== Material supplied
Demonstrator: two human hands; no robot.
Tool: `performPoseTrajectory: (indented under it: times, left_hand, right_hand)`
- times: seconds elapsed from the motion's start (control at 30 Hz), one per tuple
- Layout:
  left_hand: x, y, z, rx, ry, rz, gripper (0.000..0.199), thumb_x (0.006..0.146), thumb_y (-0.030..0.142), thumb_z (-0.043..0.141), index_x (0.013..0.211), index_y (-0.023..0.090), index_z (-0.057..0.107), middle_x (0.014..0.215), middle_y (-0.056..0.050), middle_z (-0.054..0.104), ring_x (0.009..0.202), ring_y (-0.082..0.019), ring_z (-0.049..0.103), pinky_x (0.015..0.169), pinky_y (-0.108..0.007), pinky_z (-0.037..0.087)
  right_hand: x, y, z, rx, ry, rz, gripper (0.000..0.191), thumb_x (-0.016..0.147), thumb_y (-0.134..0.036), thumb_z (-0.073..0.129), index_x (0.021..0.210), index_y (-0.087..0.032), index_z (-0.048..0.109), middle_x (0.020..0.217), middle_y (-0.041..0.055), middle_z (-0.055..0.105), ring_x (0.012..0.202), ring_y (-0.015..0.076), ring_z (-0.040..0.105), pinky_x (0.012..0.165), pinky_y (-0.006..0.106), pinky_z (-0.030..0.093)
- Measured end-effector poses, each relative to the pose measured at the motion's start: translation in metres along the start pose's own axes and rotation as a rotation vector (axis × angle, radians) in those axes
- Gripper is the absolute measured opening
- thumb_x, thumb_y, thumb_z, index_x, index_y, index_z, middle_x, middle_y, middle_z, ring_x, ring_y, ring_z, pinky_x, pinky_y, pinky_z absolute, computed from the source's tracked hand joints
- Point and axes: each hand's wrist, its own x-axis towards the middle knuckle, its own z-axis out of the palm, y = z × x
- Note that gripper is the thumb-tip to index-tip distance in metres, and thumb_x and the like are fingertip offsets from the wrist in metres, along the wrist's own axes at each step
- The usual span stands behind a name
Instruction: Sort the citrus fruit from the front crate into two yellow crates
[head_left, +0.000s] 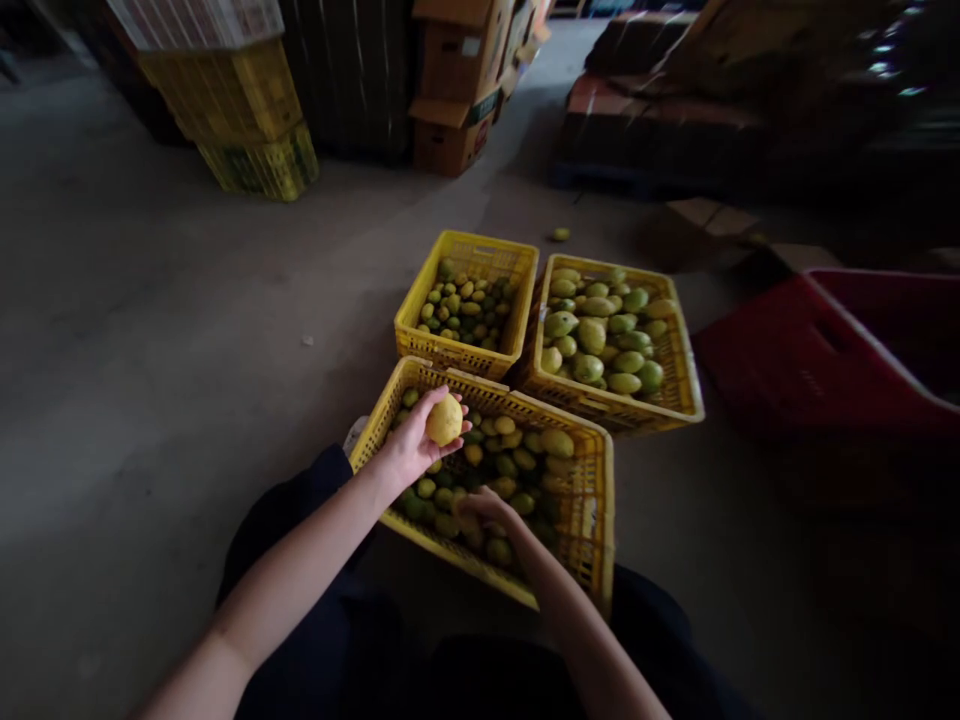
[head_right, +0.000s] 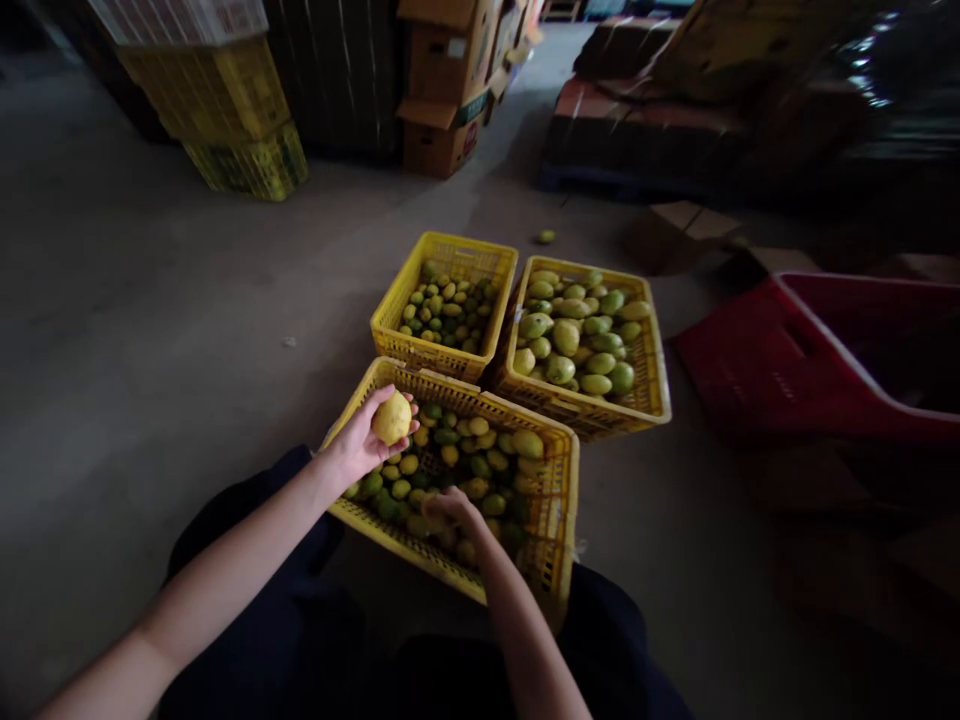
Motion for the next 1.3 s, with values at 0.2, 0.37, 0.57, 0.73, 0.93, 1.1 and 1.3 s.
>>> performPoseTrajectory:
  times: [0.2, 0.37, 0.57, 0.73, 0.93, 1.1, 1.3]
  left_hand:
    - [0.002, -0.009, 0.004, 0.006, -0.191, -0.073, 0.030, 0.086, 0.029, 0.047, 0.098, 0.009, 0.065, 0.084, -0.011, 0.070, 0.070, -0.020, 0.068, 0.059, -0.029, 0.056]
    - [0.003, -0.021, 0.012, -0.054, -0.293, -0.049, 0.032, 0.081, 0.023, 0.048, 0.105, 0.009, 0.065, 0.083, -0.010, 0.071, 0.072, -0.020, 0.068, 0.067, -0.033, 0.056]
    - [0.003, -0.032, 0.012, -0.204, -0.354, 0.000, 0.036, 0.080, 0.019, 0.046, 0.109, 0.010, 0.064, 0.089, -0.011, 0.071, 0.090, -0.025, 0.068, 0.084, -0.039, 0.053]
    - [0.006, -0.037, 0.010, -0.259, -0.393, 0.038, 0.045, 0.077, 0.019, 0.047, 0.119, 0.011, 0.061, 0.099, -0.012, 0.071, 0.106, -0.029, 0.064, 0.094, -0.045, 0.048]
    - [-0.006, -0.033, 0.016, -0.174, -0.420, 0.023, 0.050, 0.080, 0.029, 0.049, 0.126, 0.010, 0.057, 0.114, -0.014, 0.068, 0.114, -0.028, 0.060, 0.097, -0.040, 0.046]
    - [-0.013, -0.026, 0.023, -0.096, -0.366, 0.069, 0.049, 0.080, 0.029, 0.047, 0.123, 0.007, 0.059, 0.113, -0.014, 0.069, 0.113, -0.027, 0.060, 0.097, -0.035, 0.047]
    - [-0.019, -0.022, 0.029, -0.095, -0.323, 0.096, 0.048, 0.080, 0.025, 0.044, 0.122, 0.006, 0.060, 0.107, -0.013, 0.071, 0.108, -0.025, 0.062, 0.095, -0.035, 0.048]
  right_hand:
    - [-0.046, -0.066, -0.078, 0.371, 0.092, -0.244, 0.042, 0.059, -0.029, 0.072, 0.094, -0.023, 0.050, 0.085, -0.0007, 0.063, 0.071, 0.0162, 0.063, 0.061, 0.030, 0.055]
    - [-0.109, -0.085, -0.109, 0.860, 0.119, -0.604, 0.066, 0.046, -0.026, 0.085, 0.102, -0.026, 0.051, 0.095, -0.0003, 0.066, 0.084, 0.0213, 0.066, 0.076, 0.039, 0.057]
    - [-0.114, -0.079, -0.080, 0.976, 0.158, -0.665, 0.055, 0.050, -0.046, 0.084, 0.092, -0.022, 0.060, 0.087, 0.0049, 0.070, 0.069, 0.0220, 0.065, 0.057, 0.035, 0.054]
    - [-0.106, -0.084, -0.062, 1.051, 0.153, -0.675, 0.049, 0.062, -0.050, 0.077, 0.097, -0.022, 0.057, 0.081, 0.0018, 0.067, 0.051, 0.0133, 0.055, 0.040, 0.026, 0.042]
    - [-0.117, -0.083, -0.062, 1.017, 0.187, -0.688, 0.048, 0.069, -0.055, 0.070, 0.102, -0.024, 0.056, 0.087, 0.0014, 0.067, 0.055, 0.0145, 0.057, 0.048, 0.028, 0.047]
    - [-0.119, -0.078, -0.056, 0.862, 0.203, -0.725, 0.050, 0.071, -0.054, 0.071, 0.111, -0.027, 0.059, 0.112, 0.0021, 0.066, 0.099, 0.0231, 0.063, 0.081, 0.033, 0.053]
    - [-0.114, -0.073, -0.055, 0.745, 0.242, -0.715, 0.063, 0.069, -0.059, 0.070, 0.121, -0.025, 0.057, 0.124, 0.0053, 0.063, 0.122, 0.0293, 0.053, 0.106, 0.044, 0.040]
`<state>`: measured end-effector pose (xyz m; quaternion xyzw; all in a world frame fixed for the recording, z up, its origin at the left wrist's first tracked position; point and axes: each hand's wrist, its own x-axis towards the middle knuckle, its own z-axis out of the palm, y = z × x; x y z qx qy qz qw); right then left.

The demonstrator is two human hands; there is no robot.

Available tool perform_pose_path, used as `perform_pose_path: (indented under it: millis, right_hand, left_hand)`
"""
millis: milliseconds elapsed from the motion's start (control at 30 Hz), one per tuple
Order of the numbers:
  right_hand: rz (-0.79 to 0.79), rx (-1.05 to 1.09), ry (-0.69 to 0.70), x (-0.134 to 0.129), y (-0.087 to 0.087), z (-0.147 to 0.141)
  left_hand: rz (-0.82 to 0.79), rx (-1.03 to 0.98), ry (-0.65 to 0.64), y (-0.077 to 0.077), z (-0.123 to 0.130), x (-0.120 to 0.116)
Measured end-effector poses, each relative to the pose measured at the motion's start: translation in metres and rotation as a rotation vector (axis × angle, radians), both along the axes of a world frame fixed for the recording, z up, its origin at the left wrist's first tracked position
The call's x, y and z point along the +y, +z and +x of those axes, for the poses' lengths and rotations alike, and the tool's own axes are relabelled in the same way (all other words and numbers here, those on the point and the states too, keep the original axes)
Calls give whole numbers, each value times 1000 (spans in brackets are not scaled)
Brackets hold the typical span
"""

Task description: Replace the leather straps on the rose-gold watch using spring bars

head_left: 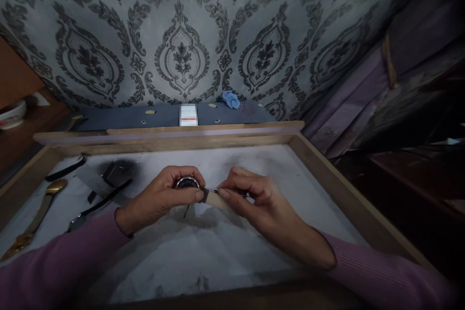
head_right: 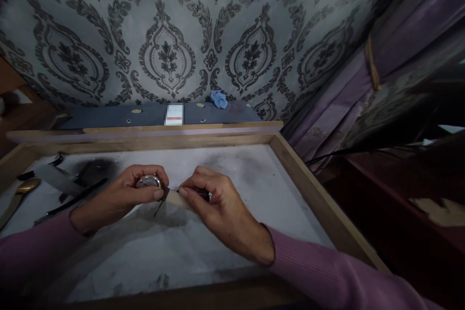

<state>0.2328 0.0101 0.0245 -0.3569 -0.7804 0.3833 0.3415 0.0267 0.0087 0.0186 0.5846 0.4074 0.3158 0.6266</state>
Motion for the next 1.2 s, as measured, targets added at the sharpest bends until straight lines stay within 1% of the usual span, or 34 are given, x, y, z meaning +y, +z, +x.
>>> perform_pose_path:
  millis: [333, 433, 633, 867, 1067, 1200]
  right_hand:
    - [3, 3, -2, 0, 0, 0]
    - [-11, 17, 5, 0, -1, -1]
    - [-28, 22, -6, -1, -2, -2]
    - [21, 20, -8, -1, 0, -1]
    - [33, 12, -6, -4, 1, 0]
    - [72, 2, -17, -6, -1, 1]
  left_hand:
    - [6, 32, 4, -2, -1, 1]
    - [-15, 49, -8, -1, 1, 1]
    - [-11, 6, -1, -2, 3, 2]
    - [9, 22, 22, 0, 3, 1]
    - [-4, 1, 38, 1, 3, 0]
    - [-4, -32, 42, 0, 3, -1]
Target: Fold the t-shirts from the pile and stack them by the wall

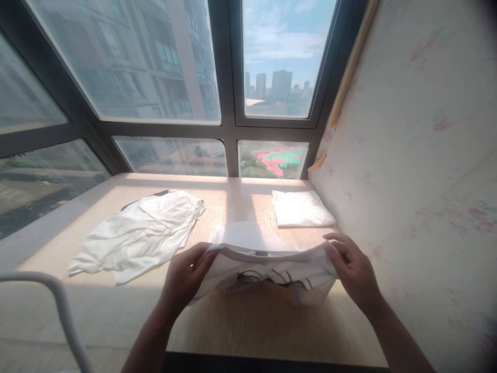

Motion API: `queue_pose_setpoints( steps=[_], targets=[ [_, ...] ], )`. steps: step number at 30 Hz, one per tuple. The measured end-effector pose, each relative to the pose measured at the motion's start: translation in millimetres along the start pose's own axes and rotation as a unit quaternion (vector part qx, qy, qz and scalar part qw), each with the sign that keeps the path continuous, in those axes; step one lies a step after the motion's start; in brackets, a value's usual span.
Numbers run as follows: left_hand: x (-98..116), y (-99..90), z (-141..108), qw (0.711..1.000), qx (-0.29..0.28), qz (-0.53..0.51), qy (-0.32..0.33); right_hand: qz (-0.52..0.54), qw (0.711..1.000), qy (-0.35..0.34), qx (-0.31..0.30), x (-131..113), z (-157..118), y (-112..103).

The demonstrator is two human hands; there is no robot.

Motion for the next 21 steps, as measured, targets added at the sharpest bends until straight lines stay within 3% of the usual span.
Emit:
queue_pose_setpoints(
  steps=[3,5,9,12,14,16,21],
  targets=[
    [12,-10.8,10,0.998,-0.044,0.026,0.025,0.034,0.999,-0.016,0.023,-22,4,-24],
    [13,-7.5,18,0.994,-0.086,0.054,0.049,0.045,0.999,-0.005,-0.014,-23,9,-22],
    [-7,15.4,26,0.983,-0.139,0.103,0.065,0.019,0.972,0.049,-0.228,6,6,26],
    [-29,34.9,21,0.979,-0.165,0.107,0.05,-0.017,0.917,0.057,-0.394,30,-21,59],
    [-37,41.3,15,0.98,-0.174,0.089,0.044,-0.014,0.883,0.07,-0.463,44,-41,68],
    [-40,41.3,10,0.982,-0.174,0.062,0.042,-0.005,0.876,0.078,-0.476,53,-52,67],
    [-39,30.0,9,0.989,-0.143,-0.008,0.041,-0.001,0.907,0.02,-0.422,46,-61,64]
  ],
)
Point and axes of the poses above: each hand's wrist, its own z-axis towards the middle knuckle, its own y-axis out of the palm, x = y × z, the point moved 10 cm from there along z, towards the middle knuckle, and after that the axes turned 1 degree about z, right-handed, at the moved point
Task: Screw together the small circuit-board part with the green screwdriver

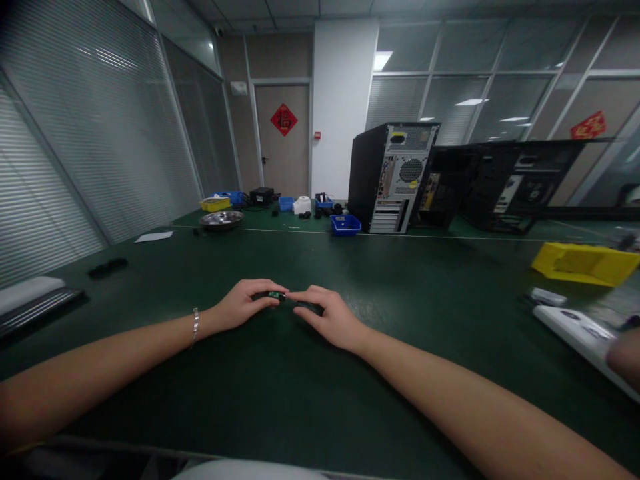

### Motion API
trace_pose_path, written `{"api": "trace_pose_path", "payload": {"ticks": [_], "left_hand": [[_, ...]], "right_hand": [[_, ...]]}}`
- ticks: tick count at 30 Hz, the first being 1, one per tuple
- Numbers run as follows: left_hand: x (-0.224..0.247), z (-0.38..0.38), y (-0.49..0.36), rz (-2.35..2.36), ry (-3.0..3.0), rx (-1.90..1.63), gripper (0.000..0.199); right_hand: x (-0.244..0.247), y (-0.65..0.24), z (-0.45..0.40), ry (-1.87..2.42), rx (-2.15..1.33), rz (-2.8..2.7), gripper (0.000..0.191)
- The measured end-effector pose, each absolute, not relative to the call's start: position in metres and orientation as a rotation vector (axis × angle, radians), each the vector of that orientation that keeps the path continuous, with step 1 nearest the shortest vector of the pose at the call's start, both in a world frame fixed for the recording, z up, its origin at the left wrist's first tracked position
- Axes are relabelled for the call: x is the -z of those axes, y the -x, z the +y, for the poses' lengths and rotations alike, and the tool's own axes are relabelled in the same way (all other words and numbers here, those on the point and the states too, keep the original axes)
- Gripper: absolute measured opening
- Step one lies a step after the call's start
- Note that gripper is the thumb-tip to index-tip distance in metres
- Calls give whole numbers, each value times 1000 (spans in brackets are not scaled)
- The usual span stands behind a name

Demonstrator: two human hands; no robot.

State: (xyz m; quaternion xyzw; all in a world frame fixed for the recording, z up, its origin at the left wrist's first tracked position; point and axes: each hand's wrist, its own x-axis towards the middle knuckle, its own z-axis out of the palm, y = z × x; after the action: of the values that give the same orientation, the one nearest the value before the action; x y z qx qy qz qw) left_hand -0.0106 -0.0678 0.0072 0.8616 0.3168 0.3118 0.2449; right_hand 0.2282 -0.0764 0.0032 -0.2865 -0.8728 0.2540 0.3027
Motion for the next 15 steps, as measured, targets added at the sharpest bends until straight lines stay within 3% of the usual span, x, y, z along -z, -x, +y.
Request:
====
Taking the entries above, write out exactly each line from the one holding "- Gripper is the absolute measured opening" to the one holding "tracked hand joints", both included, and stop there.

- Gripper is the absolute measured opening
- thumb_x, thumb_y, thumb_z, index_x, index_y, index_z, middle_x, middle_y, middle_z, ring_x, ring_y, ring_z, pinky_x, pinky_y, pinky_z absolute, computed from the source's tracked hand joints

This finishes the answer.